Sah D’Simone then describes what we perceive as scary in terms of an image of our “inner garden,” where seeds of insecurity, doubt, shame, and guilt – constantly introduced from the outside – try to germinate and grow up. While our heart recognizes our garden as it is meant to be, our mind only looks at what grows in it and this is – as long as we have not yet become good “inner gardeners” – predominantly worrying and leads to more and more “weeds”, which we thus even multiply ourselves.
To clarify what our “heart” recognizes but the mind merely “sees”, the author explains that there is a difference between “desire” and “need” that we usually blur completely unconsciously in everyday life:
»The mind is controlled by desire. It constantly wants to have something, constantly wants to consume in order to feel better. It cannot accept the changeability of things. It is insecure and longs for confirmation, attention and distraction. […] The heart, on the other hand, has needs that oppose desire. While desire gives us short-term pleasures or satisfactions, needs are things we cannot live without, especially because with each need that is met, the way is paved to a happier inner garden.«

From his own queerness, the author has thus derived an active approach to this:
»’Spiritual Sassyness’ is all about honoring your uniqueness, your authentic self. Spiritual teachers will tell you that we are all one. But if you enter a room and you visibly differ from everyone else there, and the world outside feels unsafe and dismissive of your otherness, then Oneness can feel truly very wrong. Anyway, that was absolutely my experience. Usually by ‘to differ we mean ‘being different’, even if we express it positively. You can only ‘be different’ if you are viewed from the mainstream point of view (white, cis, heteronormative). So even if Oneness may be a nice idea, the world we live in today is not ready for it. If you feel like you have to break down walls before you can feel a minimal sense of security or belonging, then the idea of ONE-ness feels just wrong. […] Instead, I call for a celebration of otherness: celebrate your unique magic, because you came into the world to share it with us. Your magic will set you free.«

For this literal “coming out“, Sah D’Simone encourages us to once again explicitly deal with our own self-history, to look closely at what belongs “to our own garden” in terms of its essence – and what has gradually found its way into it from the outside, what has meanwhile perhaps overgrown what we are actually meant to be.
Similar to the neuroscientist Gerald Hüther, whom I occasionally quote on this bLog, he points to the persisting plasticity of our minds as a starting point for always being able to bring about change in beliefs and habits.
However, since he also knows the power of our inner critic (who often comes in the disguise of our “weaker self”), he recommends entering into a kind of regular internal dialogue with this part of our personality.

Of course, as a Buddhist, Sah D’Simone also has no qualms regarding the principle of forgiveness – but I know that for me, Oligotropos, this is regularly a hurdle when I turn to my past and former self-history.
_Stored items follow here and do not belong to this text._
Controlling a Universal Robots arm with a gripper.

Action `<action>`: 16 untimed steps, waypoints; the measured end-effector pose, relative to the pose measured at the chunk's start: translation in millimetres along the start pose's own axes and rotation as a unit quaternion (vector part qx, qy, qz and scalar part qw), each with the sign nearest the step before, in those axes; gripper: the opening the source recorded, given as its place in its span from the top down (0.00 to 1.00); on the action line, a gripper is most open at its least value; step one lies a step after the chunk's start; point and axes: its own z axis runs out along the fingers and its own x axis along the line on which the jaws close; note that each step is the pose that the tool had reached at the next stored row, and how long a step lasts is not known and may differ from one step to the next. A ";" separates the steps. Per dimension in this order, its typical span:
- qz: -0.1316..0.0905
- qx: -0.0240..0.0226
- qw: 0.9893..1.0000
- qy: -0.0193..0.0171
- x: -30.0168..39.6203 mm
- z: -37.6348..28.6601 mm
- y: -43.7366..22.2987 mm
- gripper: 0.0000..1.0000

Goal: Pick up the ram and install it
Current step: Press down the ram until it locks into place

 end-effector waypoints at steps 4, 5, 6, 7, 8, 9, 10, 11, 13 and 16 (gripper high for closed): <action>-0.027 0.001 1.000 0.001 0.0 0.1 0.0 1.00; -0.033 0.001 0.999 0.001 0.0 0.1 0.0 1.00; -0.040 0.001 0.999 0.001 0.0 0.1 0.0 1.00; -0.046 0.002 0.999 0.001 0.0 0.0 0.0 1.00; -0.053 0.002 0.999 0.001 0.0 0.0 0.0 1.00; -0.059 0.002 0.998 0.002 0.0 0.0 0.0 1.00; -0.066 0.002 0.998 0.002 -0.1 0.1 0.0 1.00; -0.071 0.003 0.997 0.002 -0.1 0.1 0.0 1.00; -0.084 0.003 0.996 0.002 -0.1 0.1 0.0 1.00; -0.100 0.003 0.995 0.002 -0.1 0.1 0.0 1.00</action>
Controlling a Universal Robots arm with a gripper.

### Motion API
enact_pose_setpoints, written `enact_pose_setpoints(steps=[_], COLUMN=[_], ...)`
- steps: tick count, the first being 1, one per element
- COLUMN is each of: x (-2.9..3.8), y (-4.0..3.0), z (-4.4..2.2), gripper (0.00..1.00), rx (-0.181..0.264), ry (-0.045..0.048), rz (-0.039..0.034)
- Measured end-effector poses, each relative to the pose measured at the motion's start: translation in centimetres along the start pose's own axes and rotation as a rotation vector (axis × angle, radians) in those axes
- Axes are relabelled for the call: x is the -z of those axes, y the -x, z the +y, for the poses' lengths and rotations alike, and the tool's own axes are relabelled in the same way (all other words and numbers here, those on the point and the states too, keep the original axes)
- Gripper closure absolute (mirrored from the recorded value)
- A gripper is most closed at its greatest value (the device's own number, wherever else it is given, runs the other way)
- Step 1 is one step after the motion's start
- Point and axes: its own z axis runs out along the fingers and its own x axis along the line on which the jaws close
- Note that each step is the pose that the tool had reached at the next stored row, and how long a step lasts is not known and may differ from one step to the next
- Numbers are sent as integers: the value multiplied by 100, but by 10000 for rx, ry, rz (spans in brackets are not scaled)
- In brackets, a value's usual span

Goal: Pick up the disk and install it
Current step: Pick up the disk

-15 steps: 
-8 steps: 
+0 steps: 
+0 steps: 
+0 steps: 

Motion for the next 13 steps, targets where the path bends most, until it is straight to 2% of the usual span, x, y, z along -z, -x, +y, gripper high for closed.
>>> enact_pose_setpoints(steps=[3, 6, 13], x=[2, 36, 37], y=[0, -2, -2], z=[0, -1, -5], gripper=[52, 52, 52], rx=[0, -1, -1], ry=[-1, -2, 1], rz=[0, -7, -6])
In my opinion, D’Simone succeeds very well in elaborating at this point that he is not concerned here with a gesture towards former perpetrators, but rather with an attitude that is entirely in the spirit of our own authentic self and serves to restore our original “garden”:
»We all know the effects of trauma and forgiveness is the antidote. I know that sounds simple. In fact, we can realize a deep connection to our heart and essence when we learn to forgive those who have hurt us and those we have hurt, and forgive ourselves for how we have handled ourselves in moments of confusion. We are biologically designed to seek close continuing relationships. So how can we pursue this basic need if we are stuck in our traumatic memories that replay as an infinite loop in our minds?«
Spoiler: “Trigger” D’Simone considers quite similar, by the way – which I think is a pretty thought, because what triggers me has actually a root in me somewhere, too…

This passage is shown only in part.